Claims of impropriety in the oil- for-food programme are already the subject of an independent UN investigation under Mr Paul Volcker, a former chairman of the US Federal Reserve.
The deposed Iraqi leader allegedly accumulated $11 billion through secret oil-voucher deals made with foreign governments and individuals through a network of front companies in Iraq.
Companies or individuals from at least 44 countries received vouchers which authorised them to buy oil from Iraq and sell it on at a profit, the report said.
Some recipients of vouchers did not fully cash them in and others did not use them at all, the US report concludes. In other instances, vouchers were distributed "on a lavish and indiscriminate scale" with the aim of undermining support for UN sanctions against Iraq imposed after the invasion of Kuwait.
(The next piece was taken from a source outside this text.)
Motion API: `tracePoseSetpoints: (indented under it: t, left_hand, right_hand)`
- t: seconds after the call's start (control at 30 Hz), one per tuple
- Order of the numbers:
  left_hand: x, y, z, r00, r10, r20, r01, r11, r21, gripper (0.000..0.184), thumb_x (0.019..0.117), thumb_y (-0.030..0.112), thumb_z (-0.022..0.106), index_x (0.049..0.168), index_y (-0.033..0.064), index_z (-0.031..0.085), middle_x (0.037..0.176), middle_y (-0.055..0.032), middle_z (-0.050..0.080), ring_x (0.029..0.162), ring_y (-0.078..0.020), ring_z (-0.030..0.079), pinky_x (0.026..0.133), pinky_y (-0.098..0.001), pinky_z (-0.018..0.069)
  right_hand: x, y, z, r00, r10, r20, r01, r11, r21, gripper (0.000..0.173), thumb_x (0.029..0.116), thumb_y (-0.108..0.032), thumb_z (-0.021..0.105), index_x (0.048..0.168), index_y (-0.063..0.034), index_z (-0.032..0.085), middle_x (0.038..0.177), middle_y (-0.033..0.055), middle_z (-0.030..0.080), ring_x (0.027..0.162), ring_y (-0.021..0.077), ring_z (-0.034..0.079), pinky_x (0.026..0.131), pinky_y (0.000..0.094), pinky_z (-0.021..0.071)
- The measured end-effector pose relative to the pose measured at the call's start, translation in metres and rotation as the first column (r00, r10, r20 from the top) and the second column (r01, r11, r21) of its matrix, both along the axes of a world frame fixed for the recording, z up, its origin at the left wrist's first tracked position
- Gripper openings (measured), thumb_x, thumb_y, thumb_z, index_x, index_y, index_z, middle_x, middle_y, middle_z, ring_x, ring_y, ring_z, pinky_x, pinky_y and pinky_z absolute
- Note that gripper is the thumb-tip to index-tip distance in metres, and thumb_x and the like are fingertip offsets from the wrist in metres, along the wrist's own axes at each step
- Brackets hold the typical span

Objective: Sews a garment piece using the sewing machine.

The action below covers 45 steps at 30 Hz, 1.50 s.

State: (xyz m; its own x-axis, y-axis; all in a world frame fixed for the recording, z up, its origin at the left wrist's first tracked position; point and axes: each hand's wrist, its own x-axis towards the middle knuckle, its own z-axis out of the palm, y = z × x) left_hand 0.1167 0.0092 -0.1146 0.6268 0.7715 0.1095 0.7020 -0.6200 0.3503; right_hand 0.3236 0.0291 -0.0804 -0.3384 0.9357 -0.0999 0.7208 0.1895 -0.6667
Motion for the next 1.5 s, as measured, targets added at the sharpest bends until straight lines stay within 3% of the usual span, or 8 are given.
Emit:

The US report alleges that the former head of the UN oil-for-food programme, Mr Benon Sevan, received vouchers for 7.3 million barrels of oil through companies and individuals he recommended to Iraq. UN spokesman Mr Fred Eckhard said the UN was co-operating fully with Mr Volcker and that Mr Sevan stood by his statement that he had done nothing wrong.
The US report claimed that Iraq sought out individuals in France to influence French policy, including French interior minister Mr Charles Pasqua and Mr Patrick Maugein, a businessman believed by Saddam to have links with President Jacques Chirac.
Mr Pasqua and Mr Maugein denied any impropriety when they were first named in an Iraqi newspaper in January and the French foreign ministry yesterday dismissed the accusations in the report as "unverified", either with those named or the authorities of the countries concerned. The Duelfer report did not directly accuse France and Russia, which opposed the US-led invasion of Iraq in March 2003, of being influenced by the voucher allocations.
The US weapons team got its information from the Iraqi oil ministry, which was secured by US troops after the invasion while other ministries were looted. It makes clear that not all the voucher recipients used them illegally.
Other officials reportedly in on the scheme included Indonesian President Megawati Sukarnoputri and former Russian presidential candidate Mr Vladimir Zhirinovsky, a supporter of Saddam.
Bula Resources in Ireland sold a small quantity of oil for Iraq under the UN-approved oil-for-food programme. The Irish Times reported in February that the oil exploration company financed a campaign by a consultant, Mr Riad El Taher - whose name also appeared on a secret Iraqi list of oil-voucher recipients - to press Irish political leaders to lift sanctions against Iraq in the late 1990s.